__PROBLEM DETAILS__:
Return each line exactly as written. Begin with the first line of the entries and end with the line that has "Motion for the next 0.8".

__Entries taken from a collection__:
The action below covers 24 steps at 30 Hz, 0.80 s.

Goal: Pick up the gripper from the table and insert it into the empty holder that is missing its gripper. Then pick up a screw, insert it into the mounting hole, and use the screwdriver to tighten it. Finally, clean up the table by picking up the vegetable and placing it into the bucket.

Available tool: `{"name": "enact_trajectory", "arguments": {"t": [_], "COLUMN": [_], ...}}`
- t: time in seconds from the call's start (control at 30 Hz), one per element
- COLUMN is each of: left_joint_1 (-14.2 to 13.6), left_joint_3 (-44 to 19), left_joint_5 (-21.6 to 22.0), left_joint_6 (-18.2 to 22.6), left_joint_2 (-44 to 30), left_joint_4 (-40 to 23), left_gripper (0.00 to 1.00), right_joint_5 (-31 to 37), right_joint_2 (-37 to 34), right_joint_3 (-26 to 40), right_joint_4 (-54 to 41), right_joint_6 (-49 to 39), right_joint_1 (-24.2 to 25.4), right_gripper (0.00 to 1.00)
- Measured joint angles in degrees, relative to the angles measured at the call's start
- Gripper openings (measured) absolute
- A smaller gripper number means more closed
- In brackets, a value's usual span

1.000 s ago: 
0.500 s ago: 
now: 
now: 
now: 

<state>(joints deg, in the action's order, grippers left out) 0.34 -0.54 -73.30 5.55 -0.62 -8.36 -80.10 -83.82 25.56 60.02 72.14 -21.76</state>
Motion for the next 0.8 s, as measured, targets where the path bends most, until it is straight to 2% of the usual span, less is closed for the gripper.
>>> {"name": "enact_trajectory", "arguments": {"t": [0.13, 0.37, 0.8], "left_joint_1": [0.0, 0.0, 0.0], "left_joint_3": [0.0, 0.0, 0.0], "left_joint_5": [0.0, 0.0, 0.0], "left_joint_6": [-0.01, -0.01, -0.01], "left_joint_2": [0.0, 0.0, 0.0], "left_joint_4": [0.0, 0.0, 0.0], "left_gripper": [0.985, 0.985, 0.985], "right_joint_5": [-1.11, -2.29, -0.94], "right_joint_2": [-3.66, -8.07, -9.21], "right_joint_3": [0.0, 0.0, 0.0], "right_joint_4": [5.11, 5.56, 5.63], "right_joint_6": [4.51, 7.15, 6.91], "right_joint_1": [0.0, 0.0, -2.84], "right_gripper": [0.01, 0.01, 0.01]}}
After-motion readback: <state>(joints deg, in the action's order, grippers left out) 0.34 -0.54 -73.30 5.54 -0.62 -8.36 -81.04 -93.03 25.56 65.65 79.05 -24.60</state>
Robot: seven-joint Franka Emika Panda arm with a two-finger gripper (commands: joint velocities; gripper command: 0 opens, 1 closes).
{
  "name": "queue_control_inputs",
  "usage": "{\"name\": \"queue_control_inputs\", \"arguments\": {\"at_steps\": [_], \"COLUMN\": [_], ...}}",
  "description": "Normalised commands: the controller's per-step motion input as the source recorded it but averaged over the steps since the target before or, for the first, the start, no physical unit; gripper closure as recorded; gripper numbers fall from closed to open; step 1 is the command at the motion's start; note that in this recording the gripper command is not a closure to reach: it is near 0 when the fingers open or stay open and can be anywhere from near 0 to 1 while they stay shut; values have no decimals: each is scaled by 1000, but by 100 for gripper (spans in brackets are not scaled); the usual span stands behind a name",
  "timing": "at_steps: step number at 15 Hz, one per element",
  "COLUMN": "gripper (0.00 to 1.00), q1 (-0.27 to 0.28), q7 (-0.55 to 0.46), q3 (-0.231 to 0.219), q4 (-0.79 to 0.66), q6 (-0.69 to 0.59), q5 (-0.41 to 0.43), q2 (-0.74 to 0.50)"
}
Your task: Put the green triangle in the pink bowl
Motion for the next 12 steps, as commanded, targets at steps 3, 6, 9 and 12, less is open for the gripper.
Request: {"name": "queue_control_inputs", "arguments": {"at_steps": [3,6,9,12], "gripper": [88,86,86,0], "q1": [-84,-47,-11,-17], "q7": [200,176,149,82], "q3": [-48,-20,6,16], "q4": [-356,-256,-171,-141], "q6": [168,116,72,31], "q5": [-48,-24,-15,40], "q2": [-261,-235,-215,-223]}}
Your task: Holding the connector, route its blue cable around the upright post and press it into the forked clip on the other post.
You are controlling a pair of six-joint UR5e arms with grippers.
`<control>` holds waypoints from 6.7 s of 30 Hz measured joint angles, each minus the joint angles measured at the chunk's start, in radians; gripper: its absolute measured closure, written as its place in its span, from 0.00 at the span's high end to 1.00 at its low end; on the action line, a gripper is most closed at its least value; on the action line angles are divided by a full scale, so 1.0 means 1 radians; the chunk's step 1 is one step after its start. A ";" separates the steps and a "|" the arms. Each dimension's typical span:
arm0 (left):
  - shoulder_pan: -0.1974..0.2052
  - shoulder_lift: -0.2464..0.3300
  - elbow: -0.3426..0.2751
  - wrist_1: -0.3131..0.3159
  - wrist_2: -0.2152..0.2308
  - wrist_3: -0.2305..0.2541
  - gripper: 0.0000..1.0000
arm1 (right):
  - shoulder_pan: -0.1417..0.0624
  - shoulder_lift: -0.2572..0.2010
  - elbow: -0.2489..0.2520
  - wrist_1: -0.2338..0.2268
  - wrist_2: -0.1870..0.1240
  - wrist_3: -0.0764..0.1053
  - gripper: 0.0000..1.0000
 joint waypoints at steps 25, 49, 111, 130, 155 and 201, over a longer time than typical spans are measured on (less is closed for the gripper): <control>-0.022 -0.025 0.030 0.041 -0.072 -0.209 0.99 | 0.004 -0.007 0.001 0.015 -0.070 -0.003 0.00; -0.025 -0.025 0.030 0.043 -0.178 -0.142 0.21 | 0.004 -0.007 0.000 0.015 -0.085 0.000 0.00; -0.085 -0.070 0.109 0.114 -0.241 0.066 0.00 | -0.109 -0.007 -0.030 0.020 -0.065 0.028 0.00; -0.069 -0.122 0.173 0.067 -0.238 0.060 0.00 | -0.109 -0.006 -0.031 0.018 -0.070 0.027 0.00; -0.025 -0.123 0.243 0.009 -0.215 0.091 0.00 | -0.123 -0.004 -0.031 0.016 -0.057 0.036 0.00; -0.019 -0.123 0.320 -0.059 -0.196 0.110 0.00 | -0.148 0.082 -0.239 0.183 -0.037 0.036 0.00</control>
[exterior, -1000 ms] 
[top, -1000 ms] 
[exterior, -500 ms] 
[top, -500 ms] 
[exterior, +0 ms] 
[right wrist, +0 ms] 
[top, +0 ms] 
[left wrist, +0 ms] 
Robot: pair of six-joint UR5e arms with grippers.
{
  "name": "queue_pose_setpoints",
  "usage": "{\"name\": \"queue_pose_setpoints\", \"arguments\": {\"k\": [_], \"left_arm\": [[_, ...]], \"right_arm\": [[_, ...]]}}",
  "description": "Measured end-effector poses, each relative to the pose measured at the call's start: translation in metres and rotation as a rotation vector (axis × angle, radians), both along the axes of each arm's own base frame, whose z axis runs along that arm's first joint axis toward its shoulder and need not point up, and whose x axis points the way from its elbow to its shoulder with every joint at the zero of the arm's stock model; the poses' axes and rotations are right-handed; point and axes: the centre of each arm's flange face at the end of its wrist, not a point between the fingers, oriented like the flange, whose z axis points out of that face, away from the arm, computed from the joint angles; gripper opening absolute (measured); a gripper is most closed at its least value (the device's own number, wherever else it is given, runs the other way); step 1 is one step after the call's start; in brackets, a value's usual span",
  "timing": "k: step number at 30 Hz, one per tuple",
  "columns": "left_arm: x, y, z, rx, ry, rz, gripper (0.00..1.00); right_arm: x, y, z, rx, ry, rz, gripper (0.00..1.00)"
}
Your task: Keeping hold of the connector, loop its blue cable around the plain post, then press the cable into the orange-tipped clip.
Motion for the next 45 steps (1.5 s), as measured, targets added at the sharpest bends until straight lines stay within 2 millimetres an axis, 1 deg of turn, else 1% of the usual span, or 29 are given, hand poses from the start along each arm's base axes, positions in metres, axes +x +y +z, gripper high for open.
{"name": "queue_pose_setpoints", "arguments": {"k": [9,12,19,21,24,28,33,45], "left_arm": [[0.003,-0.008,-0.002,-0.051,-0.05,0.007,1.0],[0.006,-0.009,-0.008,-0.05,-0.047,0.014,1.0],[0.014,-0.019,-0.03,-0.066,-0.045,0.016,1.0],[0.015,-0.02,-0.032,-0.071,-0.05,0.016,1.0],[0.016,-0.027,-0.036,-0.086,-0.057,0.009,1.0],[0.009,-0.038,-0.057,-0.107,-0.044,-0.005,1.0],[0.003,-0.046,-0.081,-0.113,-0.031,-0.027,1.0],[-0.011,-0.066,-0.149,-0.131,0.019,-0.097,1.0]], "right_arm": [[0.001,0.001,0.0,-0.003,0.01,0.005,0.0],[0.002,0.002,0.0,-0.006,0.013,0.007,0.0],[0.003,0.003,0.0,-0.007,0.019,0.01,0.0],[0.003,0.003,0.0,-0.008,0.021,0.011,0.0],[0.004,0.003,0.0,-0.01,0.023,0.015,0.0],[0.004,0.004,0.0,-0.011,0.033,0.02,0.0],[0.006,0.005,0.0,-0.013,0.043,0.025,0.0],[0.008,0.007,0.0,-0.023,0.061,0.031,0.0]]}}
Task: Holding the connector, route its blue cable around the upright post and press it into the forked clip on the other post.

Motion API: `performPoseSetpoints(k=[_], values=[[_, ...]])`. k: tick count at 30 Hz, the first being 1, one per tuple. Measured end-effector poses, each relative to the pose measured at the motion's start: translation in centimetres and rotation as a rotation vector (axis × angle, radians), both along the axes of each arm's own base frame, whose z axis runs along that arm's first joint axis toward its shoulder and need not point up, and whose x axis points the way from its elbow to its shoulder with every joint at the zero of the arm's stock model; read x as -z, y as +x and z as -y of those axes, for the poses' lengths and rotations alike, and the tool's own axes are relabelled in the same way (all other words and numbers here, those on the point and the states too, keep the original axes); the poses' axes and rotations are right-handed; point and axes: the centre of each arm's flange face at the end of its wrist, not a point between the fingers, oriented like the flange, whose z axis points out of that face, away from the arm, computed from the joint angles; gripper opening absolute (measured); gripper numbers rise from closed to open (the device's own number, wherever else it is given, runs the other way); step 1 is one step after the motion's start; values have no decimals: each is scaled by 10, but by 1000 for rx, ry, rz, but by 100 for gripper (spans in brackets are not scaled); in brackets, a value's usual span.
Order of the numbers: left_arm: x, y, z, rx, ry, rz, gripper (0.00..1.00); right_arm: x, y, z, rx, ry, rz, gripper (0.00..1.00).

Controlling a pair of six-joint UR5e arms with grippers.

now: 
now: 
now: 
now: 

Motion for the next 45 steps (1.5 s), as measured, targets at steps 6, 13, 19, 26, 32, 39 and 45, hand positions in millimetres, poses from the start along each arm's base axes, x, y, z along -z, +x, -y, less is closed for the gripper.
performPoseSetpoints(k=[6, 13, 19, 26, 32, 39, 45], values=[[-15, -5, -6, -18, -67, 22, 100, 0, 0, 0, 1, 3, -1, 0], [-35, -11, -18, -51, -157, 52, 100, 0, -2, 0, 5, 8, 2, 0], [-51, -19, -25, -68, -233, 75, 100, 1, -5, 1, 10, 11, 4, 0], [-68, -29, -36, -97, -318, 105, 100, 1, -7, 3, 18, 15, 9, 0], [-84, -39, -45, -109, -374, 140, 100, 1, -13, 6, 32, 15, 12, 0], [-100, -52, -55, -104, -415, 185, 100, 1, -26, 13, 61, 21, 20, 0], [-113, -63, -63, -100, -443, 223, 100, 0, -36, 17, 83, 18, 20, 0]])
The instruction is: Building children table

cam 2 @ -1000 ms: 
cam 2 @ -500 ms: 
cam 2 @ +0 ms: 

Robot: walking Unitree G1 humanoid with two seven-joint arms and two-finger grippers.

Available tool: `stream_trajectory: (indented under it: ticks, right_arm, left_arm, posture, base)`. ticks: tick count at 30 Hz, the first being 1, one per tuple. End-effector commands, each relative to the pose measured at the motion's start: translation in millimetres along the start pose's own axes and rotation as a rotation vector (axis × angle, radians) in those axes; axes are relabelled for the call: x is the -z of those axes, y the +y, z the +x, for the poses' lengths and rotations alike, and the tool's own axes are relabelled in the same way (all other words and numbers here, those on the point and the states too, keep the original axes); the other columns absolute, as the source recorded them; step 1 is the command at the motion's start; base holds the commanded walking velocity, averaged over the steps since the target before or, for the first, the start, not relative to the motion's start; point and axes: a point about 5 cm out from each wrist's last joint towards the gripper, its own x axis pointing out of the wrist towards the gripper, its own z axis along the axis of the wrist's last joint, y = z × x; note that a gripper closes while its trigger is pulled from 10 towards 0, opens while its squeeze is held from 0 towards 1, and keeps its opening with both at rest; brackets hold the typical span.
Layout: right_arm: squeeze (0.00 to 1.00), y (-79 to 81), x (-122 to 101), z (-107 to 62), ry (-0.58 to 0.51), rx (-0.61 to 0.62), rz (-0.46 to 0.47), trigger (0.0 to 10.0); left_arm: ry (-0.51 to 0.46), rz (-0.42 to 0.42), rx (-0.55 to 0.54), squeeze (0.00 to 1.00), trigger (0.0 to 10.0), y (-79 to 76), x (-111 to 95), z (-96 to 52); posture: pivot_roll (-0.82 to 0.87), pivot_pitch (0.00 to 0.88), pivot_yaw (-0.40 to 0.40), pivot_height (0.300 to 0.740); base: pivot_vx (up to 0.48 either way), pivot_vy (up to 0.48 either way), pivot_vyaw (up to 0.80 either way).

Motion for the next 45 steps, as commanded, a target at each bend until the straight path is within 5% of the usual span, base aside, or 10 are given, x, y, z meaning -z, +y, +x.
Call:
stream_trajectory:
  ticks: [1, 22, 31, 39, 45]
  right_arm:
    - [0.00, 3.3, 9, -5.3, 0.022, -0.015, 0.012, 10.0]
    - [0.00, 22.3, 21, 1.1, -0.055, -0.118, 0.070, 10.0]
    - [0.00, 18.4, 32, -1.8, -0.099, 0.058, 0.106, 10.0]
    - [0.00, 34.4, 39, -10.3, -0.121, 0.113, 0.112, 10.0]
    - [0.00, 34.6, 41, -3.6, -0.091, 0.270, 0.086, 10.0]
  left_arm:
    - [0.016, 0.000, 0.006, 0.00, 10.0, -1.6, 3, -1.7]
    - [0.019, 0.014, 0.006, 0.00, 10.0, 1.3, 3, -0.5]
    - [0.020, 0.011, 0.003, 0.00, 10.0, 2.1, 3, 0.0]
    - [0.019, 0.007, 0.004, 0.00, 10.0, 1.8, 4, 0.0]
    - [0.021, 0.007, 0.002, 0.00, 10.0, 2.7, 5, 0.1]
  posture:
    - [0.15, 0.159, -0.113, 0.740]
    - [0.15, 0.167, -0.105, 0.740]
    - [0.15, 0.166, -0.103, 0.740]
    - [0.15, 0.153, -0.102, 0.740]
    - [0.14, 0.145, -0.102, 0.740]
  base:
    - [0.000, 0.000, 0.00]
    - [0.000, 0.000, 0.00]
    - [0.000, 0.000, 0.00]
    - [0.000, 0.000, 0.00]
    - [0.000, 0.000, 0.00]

__RESULT OF THIS EXERCISE__:
The action below covers 24 steps at 30 Hz, 0.80 s.

Goal: Pick up the gripper from the table and insert it into the empty holder that is missing its gripper. Then pick up a screw, insert it into the mounting hole, and use the screwdriver to tighten it. Finally, clean up the table by picking up the vegetable and placing it into the bucket.

Available tool: `{"name": "enact_trajectory", "arguments": {"t": [_], "COLUMN": [_], ...}}`
- t: time in seconds from the call's start (control at 30 Hz), one per element
- COLUMN is each of: left_joint_1 (-14.2 to 13.6), left_joint_3 (-44 to 19), left_joint_5 (-21.6 to 22.0), left_joint_6 (-18.2 to 22.6), left_joint_2 (-44 to 30), left_joint_4 (-40 to 23), left_gripper (0.00 to 1.00), right_joint_5 (-31 to 37), right_joint_2 (-37 to 34), right_joint_3 (-26 to 40), right_joint_4 (-54 to 41), right_joint_6 (-49 to 39), right_joint_1 (-24.2 to 25.4), right_gripper (0.00 to 1.00)
- Measured joint angles in degrees, relative to the angles measured at the call's start
- Gripper openings (measured) absolute
- A smaller gripper number means more closed
- In brackets, a value's usual span

1.000 s ago: 
0.500 s ago: 
now: 
now: 
now: 

<state>(joints deg, in the action's order, grippers left out) 0.34 -0.54 -73.30 5.55 -0.62 -8.36 -80.10 -83.82 25.56 60.02 72.14 -21.76</state>
Motion for the next 0.8 s, as measured, targets where the path bends most, until it is straight to 2% of the usual span, less is closed for the gripper.

This exercise calls for no further output.